[GraphBolt][PyG] Add more attributes in `to_pyg_data` (#7196)

12fab559 · Ramon Zhou · GitHub · a6505e86 · 12fab559 · 12fab559
Unverified Commit 12fab559 authored Mar 06, 2024 by Ramon Zhou Committed by GitHub Mar 06, 2024
3 changed files
--- a/examples/sampling/pyg/node_classification.py
+++ b/examples/sampling/pyg/node_classification.py
@@ -88,18 +88,18 @@ class GraphSAGE(torch.nn.Module):
                x = F.dropout(x, p=0.5, training=self.training)
        return x
-    def inference(self, args, dataloader, x_all, device):
+    def inference(self, dataloader, x_all, device):
        """Conduct layer-wise inference to get all the node embeddings."""
        for i, layer in tqdm(enumerate(self.layers), "inference"):
            xs = []
            for minibatch in dataloader:
                # Call `to_pyg_data` to convert GB Minibatch to PyG Data.
                pyg_data = minibatch.to_pyg_data()
-                n_ids = minibatch.node_ids().to("cpu")
+                n_id = pyg_data.n_id.to("cpu")
-                x = x_all[n_ids].to(device)
+                x = x_all[n_id].to(device)
                edge_index = pyg_data.edge_index
                x = layer(x, edge_index)
-                x = x[: 4 * args.batch_size]
+                x = x[: pyg_data.batch_size]
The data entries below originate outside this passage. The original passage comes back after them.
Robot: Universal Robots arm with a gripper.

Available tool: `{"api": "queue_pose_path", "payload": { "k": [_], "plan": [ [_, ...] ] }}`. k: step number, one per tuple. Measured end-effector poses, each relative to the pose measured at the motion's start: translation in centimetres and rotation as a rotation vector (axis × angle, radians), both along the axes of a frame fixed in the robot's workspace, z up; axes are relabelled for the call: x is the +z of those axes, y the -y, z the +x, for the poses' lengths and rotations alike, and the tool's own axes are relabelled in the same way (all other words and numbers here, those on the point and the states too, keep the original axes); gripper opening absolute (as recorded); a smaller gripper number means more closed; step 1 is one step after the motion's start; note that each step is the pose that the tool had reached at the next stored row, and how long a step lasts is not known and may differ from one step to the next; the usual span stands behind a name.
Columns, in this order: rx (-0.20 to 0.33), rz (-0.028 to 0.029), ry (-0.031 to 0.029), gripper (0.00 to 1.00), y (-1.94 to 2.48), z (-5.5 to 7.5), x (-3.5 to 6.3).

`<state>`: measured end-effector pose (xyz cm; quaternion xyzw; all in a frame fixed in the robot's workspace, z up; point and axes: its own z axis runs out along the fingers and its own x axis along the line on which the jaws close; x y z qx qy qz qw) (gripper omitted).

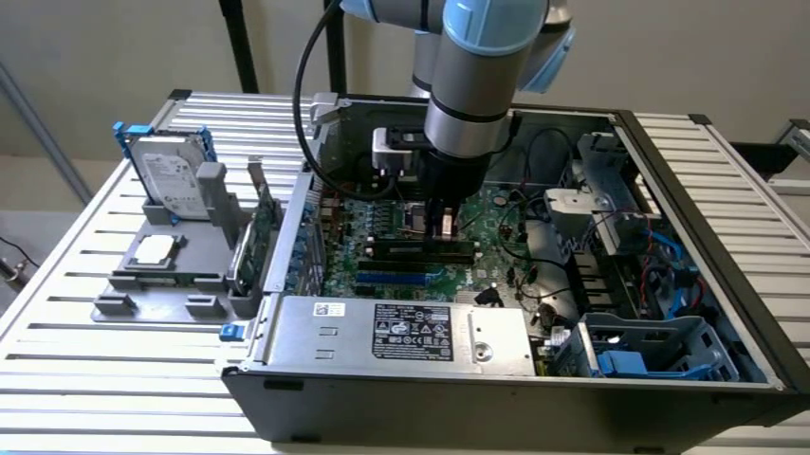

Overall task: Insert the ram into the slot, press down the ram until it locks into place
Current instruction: 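Insert the ram into the slot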

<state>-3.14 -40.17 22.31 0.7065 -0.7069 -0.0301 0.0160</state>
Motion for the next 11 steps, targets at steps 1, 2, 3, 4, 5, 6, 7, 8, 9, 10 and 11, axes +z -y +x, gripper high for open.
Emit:
{"api": "queue_pose_path", "payload": {
  "k": [1, 2, 3, 4, 5, 6, 7, 8, 9, 10, 11],
  "plan": [
    [0.000, 0.0001, -0.0001, 0.13, 0.00, 0.00, -0.01],
    [0.000, 0.0003, 0.0000, 0.13, 0.00, 0.00, -0.01],
    [0.000, 0.0003, 0.0000, 0.13, 0.01, 0.00, -0.01],
    [0.000, 0.0002, 0.0000, 0.13, 0.02, 0.00, -0.01],
    [-0.001, 0.0002, 0.0000, 0.13, 0.03, 0.00, -0.01],
    [-0.001, 0.0003, 0.0000, 0.13, 0.03, 0.00, -0.01],
    [-0.001, 0.0002, 0.0000, 0.13, 0.05, 0.00, -0.01],
    [-0.002, 0.0002, 0.0000, 0.13, 0.06, 0.00, -0.01],
    [-0.002, 0.0001, 0.0000, 0.13, 0.06, 0.00, -0.01],
    [-0.003, 0.0001, 0.0000, 0.13, 0.07, 0.00, -0.01],
    [-0.003, 0.0002, 0.0000, 0.13, 0.07, 0.00, -0.01]
  ]
}}
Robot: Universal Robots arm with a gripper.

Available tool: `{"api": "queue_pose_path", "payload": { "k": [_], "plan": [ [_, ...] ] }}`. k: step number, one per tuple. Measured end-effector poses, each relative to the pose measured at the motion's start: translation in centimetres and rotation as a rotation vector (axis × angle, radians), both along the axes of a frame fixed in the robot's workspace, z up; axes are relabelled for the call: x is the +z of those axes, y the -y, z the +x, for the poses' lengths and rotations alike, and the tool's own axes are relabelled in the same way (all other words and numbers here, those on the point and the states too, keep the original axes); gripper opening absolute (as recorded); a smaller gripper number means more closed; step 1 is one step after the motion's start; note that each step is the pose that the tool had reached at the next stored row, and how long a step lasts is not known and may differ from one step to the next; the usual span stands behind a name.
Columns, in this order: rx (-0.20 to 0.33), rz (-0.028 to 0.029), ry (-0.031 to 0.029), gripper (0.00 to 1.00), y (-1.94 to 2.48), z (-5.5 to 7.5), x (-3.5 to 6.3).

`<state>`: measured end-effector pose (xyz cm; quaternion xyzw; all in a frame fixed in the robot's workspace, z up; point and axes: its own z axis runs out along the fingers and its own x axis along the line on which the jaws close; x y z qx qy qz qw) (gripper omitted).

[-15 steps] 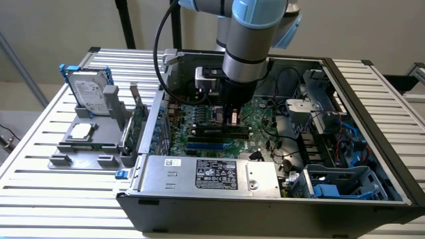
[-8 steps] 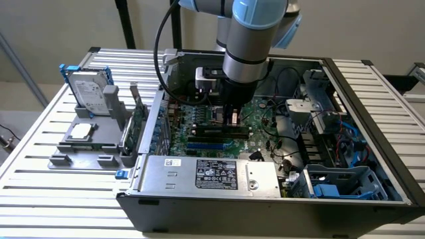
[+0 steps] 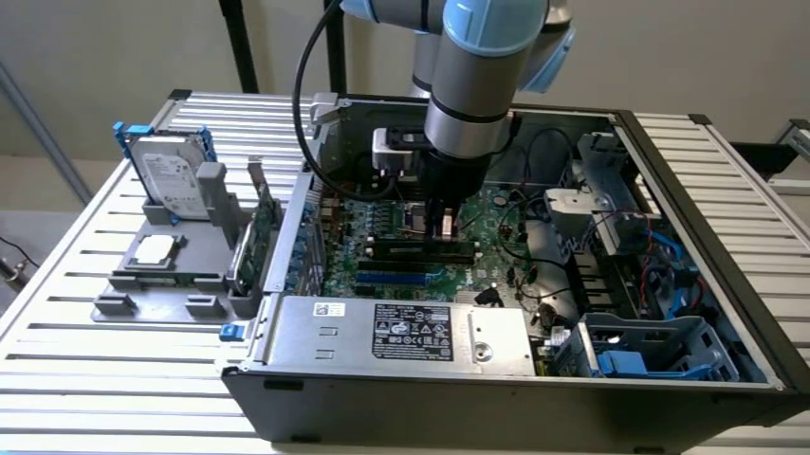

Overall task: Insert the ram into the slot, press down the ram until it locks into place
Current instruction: 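Insert the ram into the slot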

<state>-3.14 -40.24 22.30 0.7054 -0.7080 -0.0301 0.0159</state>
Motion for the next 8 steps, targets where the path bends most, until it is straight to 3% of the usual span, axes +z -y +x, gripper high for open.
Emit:
{"api": "queue_pose_path", "payload": {
  "k": [8],
  "plan": [
    [-0.003, -0.0001, -0.0001, 0.13, 0.02, 0.00, -0.09]
  ]
}}
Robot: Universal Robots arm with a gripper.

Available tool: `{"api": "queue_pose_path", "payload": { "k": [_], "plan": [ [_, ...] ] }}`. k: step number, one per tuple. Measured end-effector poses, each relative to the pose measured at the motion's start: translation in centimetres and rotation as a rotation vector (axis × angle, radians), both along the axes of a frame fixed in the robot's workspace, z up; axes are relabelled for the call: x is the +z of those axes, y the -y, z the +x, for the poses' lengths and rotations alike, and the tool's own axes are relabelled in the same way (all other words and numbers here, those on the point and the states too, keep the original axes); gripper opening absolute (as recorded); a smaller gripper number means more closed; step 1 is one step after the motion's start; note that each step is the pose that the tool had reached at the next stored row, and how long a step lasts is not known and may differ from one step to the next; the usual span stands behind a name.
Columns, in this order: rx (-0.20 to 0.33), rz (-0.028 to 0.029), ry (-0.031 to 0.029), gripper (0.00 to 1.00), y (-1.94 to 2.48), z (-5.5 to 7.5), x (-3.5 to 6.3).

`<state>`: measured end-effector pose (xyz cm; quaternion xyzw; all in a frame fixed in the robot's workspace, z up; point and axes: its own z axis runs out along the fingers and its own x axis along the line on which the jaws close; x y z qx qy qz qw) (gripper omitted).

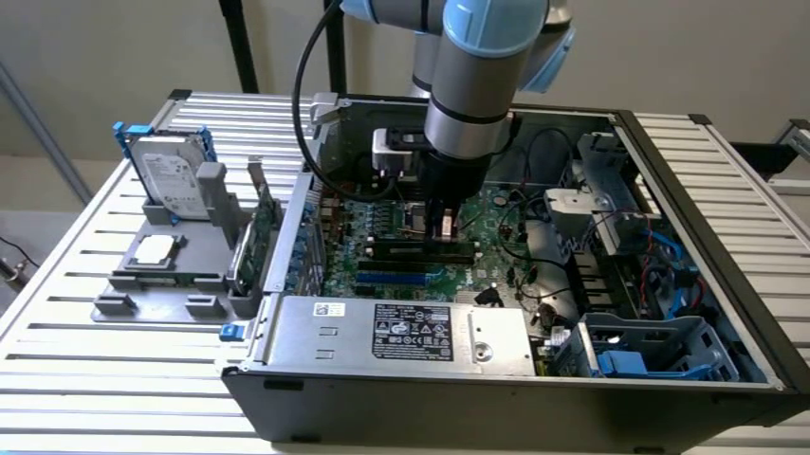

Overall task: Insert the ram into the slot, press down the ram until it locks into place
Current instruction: 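Insert the ram into the slot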

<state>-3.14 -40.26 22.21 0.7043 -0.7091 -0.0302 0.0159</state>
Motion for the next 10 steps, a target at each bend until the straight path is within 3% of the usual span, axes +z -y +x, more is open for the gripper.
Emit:
{"api": "queue_pose_path", "payload": {
  "k": [10],
  "plan": [
    [0.000, -0.0005, 0.0000, 0.15, 0.00, 0.00, -0.19]
  ]
}}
                if i != len(self.layers) - 1:
                    x = x.relu()
                xs.append(x.cpu())
@@ -185,11 +185,11 @@ def evaluate(model, dataloader, num_classes):
 @torch.no_grad()
 def layerwise_infer(
-    model, args, infer_dataloader, test_set, feature, num_classes, device
+    model, infer_dataloader, test_set, feature, num_classes, device
 ):
    model.eval()
    features = feature.read("node", None, "feat")
-    pred = model.inference(args, infer_dataloader, features, device)
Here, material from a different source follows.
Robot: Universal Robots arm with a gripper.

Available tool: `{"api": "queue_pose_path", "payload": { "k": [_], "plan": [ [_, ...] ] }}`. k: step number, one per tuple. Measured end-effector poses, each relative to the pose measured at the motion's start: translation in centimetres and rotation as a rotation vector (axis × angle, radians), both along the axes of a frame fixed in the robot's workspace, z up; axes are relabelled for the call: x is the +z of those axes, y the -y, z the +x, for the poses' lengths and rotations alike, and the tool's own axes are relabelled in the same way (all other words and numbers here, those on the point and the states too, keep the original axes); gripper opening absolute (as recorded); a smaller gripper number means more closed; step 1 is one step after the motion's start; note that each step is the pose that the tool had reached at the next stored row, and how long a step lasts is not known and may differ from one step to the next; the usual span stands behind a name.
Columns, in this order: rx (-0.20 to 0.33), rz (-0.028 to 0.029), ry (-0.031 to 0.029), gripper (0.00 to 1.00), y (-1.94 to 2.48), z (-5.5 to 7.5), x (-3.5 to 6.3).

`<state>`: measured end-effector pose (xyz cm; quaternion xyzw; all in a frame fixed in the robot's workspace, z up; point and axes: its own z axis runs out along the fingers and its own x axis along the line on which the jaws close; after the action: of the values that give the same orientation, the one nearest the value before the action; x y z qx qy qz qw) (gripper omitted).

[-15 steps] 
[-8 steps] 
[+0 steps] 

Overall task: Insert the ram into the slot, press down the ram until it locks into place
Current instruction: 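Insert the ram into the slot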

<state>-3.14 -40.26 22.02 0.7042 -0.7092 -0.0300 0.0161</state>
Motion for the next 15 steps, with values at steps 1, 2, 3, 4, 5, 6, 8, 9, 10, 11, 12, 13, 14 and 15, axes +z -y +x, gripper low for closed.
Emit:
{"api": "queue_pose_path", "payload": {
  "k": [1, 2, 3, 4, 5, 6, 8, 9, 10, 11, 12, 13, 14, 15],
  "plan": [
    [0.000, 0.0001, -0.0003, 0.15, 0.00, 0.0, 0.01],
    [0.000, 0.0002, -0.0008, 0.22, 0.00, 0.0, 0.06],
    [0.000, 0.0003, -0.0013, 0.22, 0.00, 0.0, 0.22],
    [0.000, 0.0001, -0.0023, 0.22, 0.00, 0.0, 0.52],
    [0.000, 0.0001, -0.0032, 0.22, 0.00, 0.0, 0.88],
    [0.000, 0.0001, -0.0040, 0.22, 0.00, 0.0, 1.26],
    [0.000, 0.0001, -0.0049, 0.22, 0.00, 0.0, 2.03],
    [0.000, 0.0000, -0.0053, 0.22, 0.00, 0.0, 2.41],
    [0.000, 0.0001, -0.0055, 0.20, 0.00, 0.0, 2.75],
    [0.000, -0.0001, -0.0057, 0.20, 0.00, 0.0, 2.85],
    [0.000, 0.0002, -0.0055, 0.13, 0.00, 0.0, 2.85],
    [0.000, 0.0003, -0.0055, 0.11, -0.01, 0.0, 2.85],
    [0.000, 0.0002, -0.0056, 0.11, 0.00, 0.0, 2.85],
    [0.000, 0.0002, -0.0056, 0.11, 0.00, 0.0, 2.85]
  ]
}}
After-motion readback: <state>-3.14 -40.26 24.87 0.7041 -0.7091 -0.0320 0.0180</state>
+    pred = model.inference(infer_dataloader, features, device)
    pred = pred[test_set._items[0]]
    label = test_set._items[1].to(pred.device)
@@ -271,7 +271,7 @@ def main():
            f"Valid Accuracy: {valid_accuracy:.4f}"
        )
    test_accuracy = layerwise_infer(
-        model, args, infer_dataloader, test_set, feature, num_classes, device
+        model, infer_dataloader, test_set, feature, num_classes, device
    )
    print(f"Test Accuracy: {test_accuracy:.4f}")
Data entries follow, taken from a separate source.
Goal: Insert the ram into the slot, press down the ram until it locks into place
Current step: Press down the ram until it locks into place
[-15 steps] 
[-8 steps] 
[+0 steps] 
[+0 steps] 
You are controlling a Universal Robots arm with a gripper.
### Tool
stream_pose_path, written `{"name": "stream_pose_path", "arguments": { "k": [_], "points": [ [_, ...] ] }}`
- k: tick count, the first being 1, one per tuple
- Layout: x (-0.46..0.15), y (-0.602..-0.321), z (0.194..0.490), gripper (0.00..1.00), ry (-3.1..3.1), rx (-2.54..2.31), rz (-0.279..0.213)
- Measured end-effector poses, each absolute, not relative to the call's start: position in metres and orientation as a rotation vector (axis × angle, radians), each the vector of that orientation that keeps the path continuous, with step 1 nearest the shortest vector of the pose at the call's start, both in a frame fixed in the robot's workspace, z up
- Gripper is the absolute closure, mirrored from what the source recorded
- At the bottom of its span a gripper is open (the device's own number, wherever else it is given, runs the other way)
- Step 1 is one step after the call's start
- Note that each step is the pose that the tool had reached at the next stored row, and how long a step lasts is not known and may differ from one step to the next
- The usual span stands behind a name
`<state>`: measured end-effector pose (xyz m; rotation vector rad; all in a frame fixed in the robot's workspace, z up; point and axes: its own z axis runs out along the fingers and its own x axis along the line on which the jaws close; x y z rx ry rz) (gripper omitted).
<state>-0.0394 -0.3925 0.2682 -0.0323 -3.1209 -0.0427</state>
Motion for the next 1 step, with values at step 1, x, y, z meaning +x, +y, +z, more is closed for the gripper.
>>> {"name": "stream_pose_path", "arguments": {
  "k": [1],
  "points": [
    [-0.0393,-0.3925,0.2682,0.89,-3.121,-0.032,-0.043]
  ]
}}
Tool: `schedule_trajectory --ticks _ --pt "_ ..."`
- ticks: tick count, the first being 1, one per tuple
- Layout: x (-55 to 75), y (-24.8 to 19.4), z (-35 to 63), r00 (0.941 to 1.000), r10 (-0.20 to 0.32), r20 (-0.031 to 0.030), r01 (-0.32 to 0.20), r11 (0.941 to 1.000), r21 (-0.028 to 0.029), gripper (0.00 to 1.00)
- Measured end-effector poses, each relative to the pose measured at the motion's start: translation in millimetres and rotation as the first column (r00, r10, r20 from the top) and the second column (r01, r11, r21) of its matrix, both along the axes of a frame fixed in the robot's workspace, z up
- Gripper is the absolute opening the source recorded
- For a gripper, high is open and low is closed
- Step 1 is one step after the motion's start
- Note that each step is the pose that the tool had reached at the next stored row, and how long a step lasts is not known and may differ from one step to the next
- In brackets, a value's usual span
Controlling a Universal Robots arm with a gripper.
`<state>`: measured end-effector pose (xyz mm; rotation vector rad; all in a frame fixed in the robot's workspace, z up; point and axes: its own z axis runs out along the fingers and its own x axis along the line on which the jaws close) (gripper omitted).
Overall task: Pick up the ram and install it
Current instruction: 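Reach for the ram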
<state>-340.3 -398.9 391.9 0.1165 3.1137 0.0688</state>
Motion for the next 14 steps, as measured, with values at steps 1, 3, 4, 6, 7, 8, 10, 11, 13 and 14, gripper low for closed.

--- a/python/dgl/graphbolt/minibatch.py
+++ b/python/dgl/graphbolt/minibatch.py
@@ -526,10 +526,24 @@ class MiniBatch:
            ), "`to_pyg_data` only supports single feature homogeneous graph."
            node_features = next(iter(self.node_features.values()))
+        if self.seed_nodes is not None:
+            if isinstance(self.seed_nodes, Dict):
+                batch_size = len(next(iter(self.seed_nodes.values())))
+            else:
+                batch_size = len(self.seed_nodes)
+        elif self.node_pairs is not None:
+            if isinstance(self.node_pairs, Dict):
+                batch_size = len(next(iter(self.node_pairs.values()))[0])
+            else:
+                batch_size = len(self.node_pairs[0])
+        else:
+            batch_size = None
        pyg_data = Data(
            x=node_features,
            edge_index=edge_index,
            y=self.labels,
+            batch_size=batch_size,
+            n_id=self.node_ids(),
        )
        return pyg_data

--- a/tests/python/pytorch/graphbolt/test_minibatch.py
+++ b/tests/python/pytorch/graphbolt/test_minibatch.py
@@ -869,40 +869,27 @@ def test_dgl_link_predication_hetero(mode):
 def test_to_pyg_data():
-    test_subgraph_a = gb.SampledSubgraphImpl(
+    test_minibatch = create_homo_minibatch()
-        sampled_csc=gb.CSCFormatBase(
+    test_minibatch.seed_nodes = torch.tensor([0, 1])
-            indptr=torch.tensor([0, 1, 3, 5, 6]),
+    test_minibatch.labels = torch.tensor([7, 8])
-            indices=torch.tensor([0, 1, 2, 2, 1, 2]),
-        ),
-        original_column_node_ids=torch.tensor([10, 11, 12, 13]),
-        original_row_node_ids=torch.tensor([19, 20, 21, 22, 25, 30]),
-        original_edge_ids=torch.tensor([10, 11, 12, 13]),
-    )
-    test_subgraph_b = gb.SampledSubgraphImpl(
-        sampled_csc=gb.CSCFormatBase(
-            indptr=torch.tensor([0, 1, 3]),
-            indices=torch.tensor([1, 2, 0]),
-        ),
-        original_row_node_ids=torch.tensor([10, 11, 12]),
-        original_edge_ids=torch.tensor([10, 15, 17]),
-        original_column_node_ids=torch.tensor([10, 11]),
-    )
    expected_edge_index = torch.tensor(
-        [[0, 0, 1, 1, 1, 2, 2, 2], [0, 1, 0, 1, 2, 1, 2, 3]]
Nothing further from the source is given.